From the records below, output exactly the lines running from the line containing "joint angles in" through the line containing "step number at", and no others.

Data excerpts
****

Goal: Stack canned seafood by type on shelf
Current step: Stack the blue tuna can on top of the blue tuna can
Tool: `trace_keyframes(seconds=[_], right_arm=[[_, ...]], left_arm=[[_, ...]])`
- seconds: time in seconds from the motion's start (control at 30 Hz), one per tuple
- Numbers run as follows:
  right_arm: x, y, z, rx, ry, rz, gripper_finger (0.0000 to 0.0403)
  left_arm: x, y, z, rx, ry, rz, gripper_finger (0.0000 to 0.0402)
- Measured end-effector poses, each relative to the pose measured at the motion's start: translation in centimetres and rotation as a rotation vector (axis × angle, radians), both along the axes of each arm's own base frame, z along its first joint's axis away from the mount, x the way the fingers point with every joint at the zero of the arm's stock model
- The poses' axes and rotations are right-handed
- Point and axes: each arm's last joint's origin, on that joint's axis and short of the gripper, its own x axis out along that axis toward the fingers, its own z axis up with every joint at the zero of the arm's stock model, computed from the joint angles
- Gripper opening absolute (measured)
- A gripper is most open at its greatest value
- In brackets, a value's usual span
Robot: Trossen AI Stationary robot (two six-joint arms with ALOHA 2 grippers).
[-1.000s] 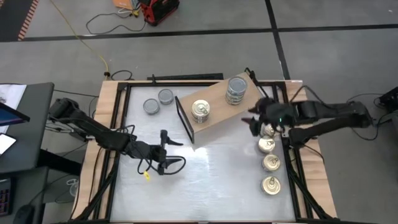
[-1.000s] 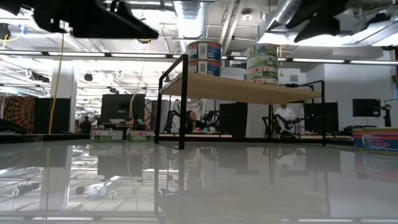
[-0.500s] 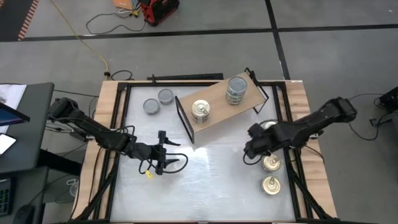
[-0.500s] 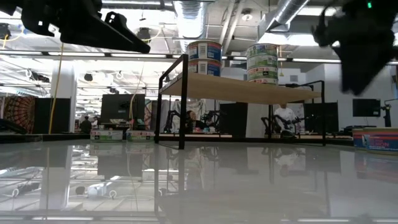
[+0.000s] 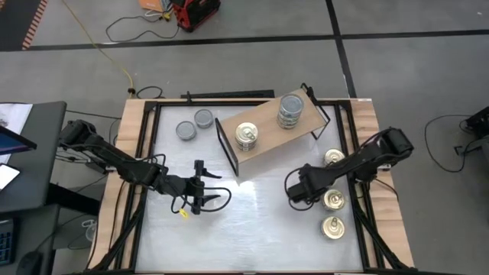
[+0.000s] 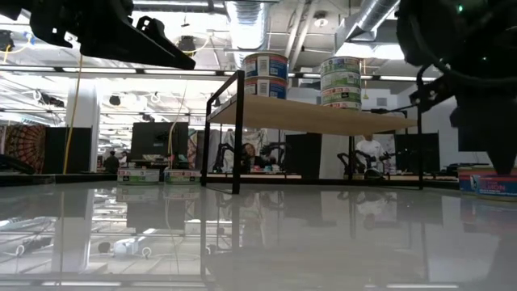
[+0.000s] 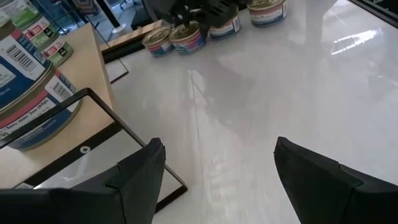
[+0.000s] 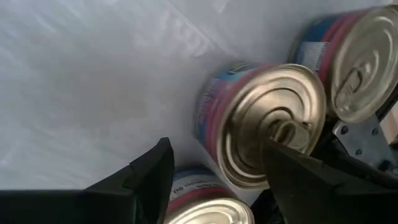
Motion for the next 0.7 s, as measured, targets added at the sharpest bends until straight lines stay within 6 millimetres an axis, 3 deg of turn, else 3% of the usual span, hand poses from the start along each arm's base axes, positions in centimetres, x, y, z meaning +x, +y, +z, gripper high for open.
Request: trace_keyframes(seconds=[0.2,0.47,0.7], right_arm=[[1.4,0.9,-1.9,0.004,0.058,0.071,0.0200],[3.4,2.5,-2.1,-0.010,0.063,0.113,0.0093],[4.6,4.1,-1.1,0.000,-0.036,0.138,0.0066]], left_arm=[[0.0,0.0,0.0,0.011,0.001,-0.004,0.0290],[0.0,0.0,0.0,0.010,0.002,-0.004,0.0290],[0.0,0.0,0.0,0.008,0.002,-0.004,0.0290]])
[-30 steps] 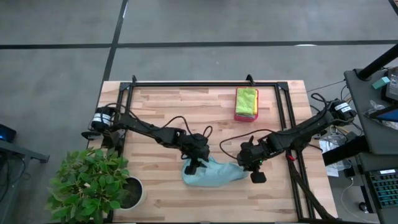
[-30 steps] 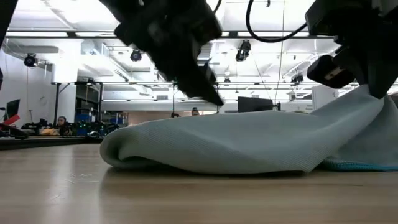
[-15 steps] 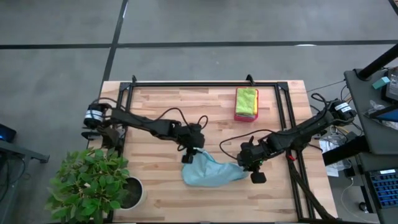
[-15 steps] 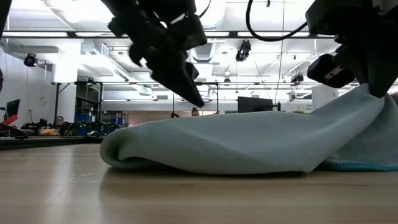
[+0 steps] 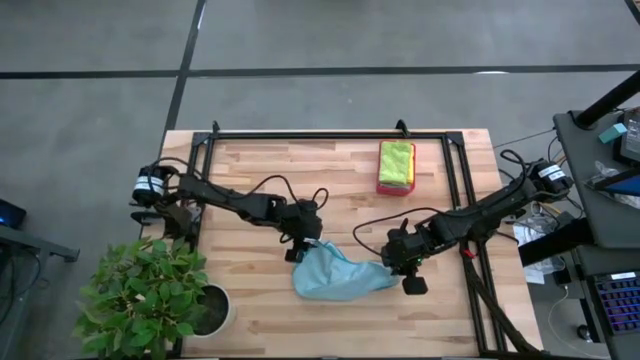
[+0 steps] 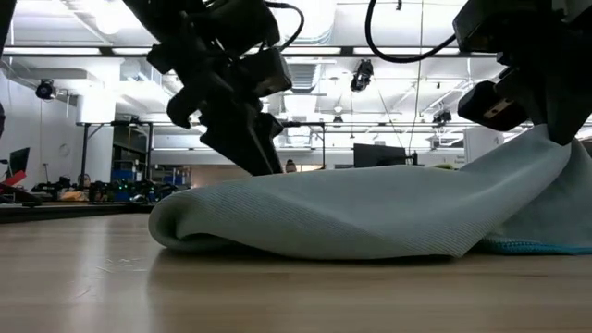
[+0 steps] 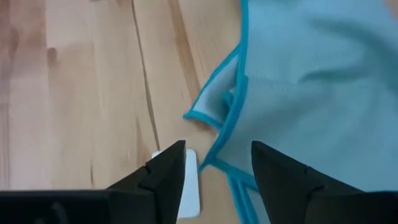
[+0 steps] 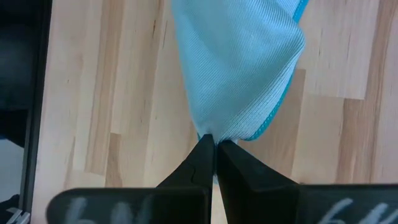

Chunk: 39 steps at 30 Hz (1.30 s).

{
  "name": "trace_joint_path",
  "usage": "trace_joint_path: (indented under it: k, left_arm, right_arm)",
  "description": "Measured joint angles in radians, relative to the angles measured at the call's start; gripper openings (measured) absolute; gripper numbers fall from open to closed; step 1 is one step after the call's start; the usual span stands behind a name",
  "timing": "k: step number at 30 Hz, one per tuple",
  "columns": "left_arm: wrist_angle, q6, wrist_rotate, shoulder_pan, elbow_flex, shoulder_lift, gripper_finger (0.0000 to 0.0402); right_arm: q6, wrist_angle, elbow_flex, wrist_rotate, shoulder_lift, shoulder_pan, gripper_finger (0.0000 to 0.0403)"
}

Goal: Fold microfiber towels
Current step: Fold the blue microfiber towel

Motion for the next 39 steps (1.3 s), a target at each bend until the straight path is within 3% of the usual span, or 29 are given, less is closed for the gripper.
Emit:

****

**Task output:**
  "description": "Measured joint angles in radians, relative to the angles measured at the call's start; gripper openings (measured) absolute; gripper numbers fall from open to closed; step 1 is one step after the call's start; the usual span stands behind a name",
  "timing": "k: step number at 30 Hz, one per tuple",

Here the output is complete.